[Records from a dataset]
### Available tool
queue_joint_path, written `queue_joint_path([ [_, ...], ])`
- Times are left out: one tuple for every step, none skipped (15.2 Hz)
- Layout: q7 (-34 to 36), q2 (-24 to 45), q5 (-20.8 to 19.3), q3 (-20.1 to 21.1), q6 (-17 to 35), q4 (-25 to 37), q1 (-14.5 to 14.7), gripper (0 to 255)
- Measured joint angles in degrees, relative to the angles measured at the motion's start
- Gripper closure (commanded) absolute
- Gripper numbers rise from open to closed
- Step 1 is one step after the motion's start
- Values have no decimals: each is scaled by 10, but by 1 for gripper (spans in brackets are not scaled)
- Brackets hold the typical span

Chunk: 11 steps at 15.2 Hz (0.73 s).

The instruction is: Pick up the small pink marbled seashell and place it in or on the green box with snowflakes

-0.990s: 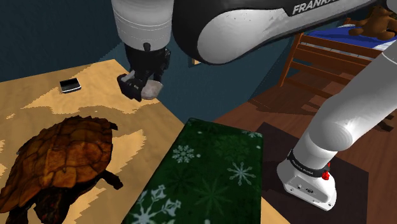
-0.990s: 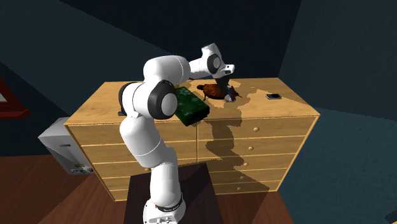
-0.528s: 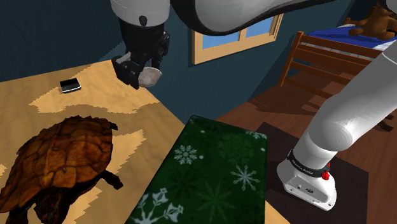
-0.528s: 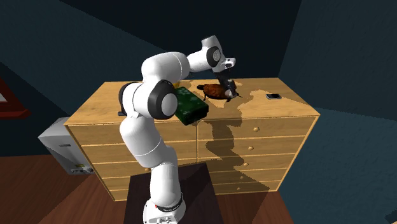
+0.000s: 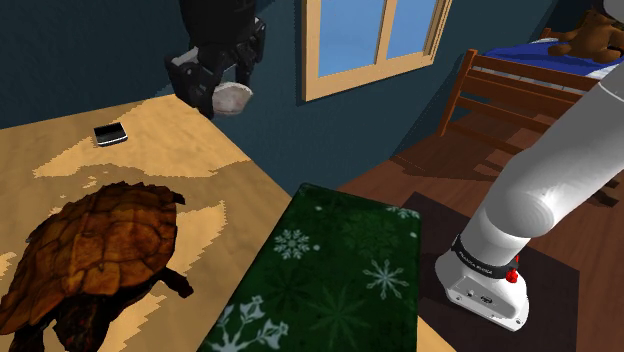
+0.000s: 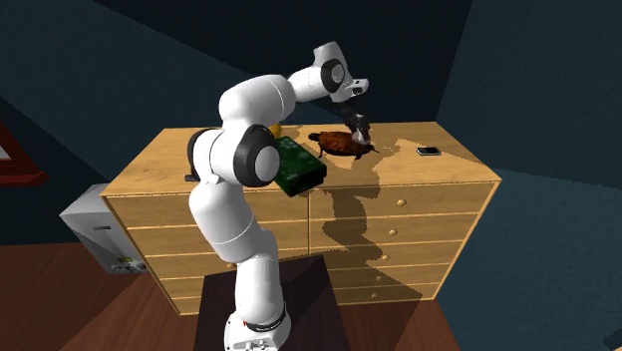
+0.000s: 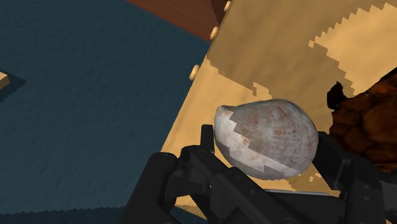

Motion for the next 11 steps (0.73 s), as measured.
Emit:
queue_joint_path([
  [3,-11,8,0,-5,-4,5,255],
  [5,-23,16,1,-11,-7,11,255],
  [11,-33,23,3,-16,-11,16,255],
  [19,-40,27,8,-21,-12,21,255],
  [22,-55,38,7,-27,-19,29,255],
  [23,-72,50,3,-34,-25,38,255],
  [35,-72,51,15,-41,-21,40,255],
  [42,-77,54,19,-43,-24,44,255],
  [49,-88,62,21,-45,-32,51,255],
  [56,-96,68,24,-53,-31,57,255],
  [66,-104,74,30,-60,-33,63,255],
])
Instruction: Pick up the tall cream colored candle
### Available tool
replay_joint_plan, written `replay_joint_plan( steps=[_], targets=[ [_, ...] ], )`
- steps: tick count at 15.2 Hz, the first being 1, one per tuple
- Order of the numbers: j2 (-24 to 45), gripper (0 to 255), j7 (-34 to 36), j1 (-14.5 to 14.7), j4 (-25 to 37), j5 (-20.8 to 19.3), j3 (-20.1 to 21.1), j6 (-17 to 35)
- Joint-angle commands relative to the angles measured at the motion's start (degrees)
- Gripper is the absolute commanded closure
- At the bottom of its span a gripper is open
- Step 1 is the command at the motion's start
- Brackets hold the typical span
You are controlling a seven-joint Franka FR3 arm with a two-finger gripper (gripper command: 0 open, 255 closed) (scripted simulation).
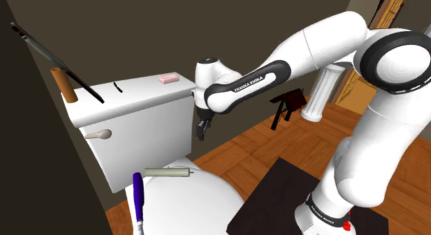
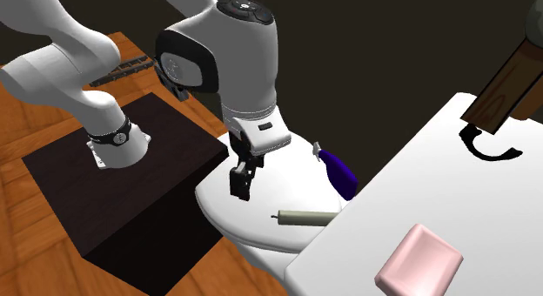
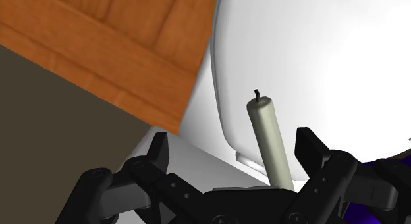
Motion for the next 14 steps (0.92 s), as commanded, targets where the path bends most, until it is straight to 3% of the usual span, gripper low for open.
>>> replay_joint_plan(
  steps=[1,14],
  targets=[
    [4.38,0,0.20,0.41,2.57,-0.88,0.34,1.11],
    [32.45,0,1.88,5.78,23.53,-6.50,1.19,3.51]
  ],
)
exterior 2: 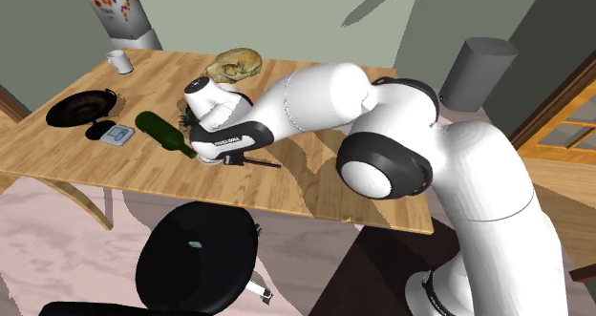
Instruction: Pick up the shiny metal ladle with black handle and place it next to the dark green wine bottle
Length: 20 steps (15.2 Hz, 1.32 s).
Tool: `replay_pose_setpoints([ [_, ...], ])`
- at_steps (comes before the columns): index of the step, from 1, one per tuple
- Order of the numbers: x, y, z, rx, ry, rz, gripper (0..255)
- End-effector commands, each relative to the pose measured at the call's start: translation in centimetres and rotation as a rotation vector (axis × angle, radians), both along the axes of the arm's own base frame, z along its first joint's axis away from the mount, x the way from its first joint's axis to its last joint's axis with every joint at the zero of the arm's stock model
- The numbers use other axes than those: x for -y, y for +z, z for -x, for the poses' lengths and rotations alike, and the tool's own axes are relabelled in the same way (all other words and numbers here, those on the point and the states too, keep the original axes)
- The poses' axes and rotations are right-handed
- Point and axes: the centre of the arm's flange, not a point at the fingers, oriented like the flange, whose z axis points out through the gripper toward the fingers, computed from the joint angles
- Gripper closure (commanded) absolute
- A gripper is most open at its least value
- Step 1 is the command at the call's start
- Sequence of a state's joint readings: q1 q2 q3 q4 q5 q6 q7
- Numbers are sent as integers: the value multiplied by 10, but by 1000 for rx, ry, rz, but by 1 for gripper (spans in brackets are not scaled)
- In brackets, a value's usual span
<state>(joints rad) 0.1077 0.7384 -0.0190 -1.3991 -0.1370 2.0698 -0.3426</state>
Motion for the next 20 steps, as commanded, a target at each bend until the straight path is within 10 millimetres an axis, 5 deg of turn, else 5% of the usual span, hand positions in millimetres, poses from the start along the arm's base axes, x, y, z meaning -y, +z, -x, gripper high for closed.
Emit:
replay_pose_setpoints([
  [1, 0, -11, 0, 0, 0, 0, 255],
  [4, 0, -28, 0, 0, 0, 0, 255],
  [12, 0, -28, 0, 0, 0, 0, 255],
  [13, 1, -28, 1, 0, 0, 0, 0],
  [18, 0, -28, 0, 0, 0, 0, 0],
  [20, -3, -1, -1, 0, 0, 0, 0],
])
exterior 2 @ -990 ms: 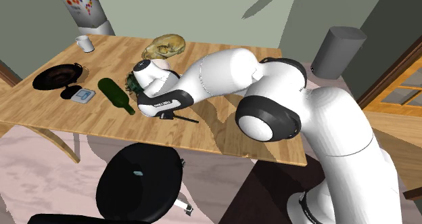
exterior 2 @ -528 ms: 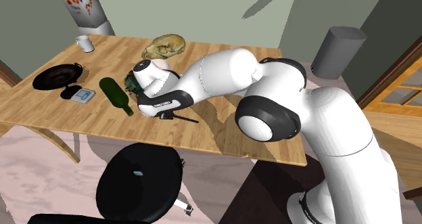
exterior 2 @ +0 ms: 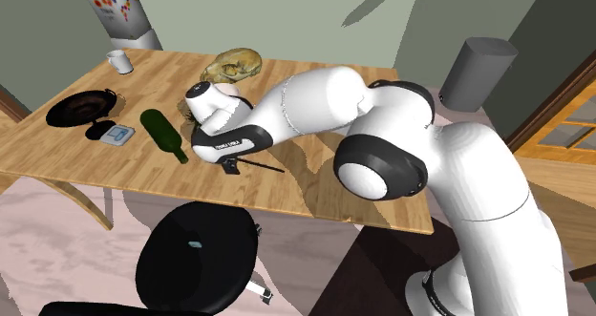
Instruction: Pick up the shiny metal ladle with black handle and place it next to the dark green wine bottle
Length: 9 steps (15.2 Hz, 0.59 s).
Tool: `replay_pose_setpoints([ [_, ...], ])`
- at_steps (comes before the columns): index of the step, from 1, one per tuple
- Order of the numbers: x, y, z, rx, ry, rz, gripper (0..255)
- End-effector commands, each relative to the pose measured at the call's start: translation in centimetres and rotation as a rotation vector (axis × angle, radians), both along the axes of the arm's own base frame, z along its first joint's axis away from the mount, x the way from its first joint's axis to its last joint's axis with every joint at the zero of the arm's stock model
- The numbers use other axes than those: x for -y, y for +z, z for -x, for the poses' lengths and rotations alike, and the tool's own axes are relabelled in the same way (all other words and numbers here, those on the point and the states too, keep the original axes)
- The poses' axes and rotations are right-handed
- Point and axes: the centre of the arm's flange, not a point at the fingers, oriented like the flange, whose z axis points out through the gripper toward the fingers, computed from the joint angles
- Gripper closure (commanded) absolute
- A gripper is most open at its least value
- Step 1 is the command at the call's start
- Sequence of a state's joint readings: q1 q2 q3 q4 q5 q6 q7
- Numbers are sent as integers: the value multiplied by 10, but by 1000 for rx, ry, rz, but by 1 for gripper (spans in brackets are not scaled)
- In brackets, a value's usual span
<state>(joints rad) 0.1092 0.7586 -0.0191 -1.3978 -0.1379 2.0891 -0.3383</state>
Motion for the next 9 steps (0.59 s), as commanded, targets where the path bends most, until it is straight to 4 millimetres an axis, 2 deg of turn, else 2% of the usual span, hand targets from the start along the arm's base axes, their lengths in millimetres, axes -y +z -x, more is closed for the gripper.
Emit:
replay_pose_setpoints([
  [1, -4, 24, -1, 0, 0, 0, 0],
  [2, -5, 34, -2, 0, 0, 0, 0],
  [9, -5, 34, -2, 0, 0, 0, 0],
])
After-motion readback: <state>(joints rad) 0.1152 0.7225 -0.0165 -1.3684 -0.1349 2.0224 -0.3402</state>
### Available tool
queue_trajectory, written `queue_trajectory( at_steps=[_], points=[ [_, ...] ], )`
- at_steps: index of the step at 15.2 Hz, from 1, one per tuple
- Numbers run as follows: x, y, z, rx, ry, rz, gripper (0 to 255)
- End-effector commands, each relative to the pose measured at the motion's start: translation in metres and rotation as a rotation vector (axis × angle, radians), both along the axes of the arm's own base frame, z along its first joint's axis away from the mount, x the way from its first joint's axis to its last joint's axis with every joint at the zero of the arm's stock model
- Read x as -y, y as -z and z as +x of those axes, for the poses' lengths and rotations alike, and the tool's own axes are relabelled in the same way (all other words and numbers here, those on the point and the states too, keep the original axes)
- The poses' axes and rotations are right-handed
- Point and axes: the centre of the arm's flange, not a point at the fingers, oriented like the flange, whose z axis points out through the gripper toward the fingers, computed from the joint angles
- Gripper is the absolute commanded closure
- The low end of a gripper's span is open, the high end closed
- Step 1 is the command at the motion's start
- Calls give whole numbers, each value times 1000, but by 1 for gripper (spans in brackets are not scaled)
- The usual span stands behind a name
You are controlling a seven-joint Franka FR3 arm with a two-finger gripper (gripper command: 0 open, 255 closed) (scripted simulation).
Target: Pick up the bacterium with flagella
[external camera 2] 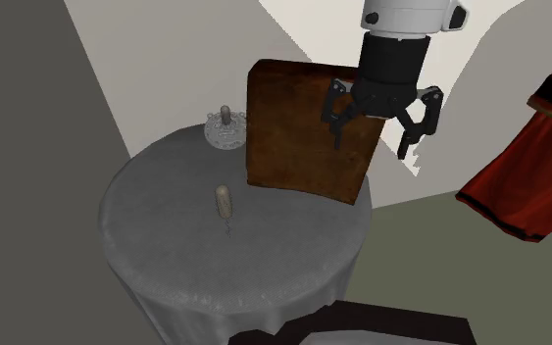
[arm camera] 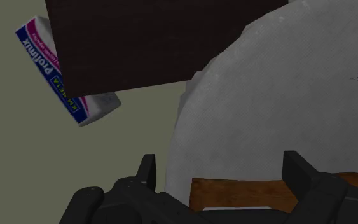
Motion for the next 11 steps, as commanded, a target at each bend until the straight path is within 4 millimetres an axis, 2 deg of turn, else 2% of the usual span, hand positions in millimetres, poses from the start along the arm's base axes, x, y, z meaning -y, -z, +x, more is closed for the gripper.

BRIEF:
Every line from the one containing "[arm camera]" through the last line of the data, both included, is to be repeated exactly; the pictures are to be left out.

YOUR RESPONSE:
[arm camera] 
Motion for the next 11 steps, as commanded, a target at each bend until the straight path is within 4 millimetres an axis, 2 deg of turn, else 2% of the usual span, hand positions in millimetres, poses from the start along the arm's base axes, x, y, z meaning -y, -z, +x, more is closed for the gripper.

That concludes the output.